I insert the same C string abc twice and look it up. The second insertion should fail and there will be only one abc in the unordered_map. However, the output size is 3. It seems that the compare function does not work properly here.

Moreover, I get another strange result about the find function, by running the program for many times, the finding result even changes! Sometimes the string abc is found, while the other times abc is not found!

Could anyone help me on this? Your help is very much appreciated!

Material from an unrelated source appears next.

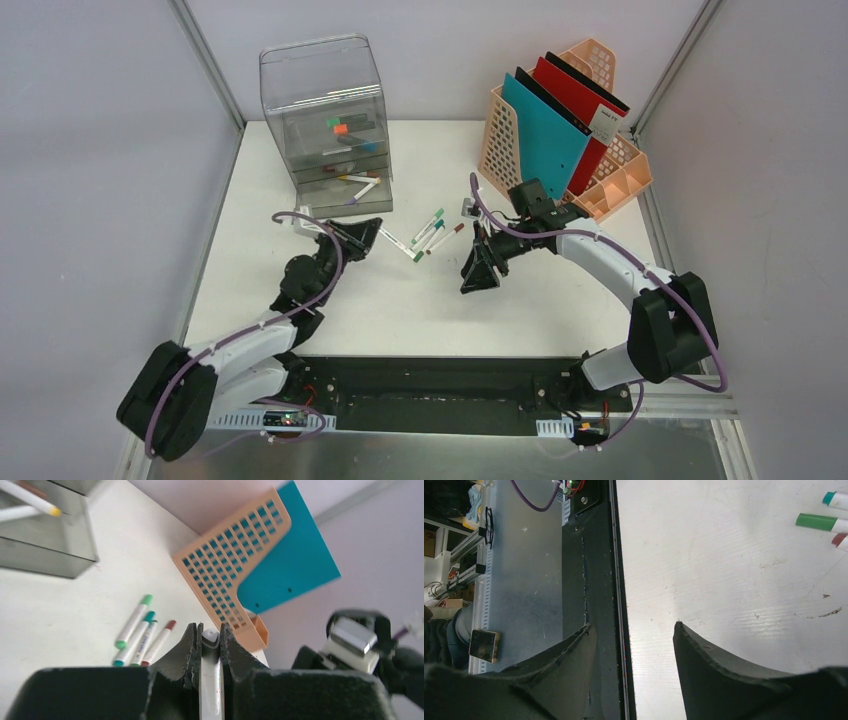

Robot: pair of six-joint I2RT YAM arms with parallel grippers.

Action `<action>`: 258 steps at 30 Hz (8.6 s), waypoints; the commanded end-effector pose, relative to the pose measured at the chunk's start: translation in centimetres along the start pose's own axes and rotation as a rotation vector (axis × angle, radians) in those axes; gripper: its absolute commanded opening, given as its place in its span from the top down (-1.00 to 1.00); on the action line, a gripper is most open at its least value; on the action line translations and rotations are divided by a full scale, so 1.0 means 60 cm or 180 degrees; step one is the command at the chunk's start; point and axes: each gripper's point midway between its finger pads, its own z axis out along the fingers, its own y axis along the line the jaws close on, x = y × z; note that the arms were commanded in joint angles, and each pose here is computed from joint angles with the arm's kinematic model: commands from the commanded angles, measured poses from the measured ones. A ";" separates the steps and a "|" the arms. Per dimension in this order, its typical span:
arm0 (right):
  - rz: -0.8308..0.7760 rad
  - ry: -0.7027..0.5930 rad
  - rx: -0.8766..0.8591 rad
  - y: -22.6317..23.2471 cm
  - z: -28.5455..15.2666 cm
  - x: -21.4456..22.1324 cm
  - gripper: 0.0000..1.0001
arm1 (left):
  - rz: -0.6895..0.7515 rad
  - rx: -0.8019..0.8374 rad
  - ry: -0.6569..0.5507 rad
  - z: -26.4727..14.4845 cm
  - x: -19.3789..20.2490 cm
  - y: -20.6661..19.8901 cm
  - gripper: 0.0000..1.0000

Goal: Organize the desk
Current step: Place the stationery in the drawer, then pick up the stationery from the center of the board, then place the stationery in the drawer.

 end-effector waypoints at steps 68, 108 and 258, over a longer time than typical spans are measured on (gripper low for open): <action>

++++++++++++++++++++++++++++++++++++++++++++++++++++++++++++++++++++++++++++++++++

Edit: After defining a hash function for char* by my own, the program works properly. The full program code is listed below. Thank you all.

#include<unordered_map>
#include <iostream>
using namespace std;

template <class _Tp>  
struct my_equal_to : public binary_function<_Tp, _Tp, bool>  
{  
    bool operator()(const _Tp& __x, const _Tp& __y) const  
    { return strcmp( __x, __y ) == 0; }  
};


struct Hash_Func{
    //BKDR hash algorithm
    int operator()(char * str)const
    {
        int seed = 131;//31  131 1313 13131131313 etc//
        int hash = 0;
        while(*str)
        {
            hash = (hash * seed) + (*str);
            str ++;
        }

        return hash & (0x7FFFFFFF);
    }
};

typedef unordered_map<char*, unsigned int, Hash_Func,  my_equal_to<char*> > my_unordered_map;


int main(){
    my_unordered_map location_map;

    char a[10] = "ab";
    location_map.insert(my_unordered_map::value_type(a, 10));
    char b[10] = "abc";
    location_map.insert(my_unordered_map::value_type(b, 20));

    char c[10] = "abc";
    location_map.insert(my_unordered_map::value_type(c, 20));

    printf("map size: %d\n", location_map.size());
    my_unordered_map::iterator it;
    if ((it = location_map.find("abc")) != location_map.end())
    {
        printf("found!\n");
    }

    return 0;
}

Note: Using char* as the key type for an unordered_map or other STL containers may be dangerous, a safe way (seems to be the only way) is: in the main function, new or malloc a block (e.g. an array of c strings) on heap and fill it with c strings. Insert these c strings into unordered_map. The allocated block of memory is freed at the end of of main function (by delete or free).

Bloodmoon
  • 1,308
  • 1
  • 19
  • 34
  • 1
    You do not need to inherit from `binary_function`. It might even be deprecated; I can't look it up just now. – Potatoswatter Dec 18 '13 at 11:28
  • This isn't the problem, but names that contain two consecutive underscores (`__x`, `__y`) and names that begin with an underscore followed by a capital letter (`_Tp`) are reserved to the implementation (the compiler and its library). Don't use them. – Pete Becker Dec 18 '13 at 14:39
  • Do you mean the the key string pointed `char*` could be changed? Because What I think is that you want key to be constant string pointed by `const char *`. Make every occurrence of `char *` to `const char *` to support this – rahul.deshmukhpatil Sep 18 '17 at 10:43
  • @rahul.deshmukhpatil There are deeper questions, pls take a look at the answers and the comments below them. – Bloodmoon Sep 20 '17 at 16:29
  • just a note that you'll want to `#include ` for `binary_function`. – MikeB Nov 05 '19 at 22:46
  • @MikeB why it works even if I didn't include ? The compiler includes it for me? – Bloodmoon Nov 06 '19 at 05:25
  • @Bloodmoon The compiler doesn't include anything for you; it only does what you ask of it. Maybe you're lucky -- maybe some other header caused it to be included. But you're much better off explicitly including the things that you use yourself. Because: what if the implementation changes and you're one day not so lucky? – MikeB Nov 07 '19 at 18:40

4 Answers4

3

You comparator is fine (although passing a nullptr is undefined and probably should be handled)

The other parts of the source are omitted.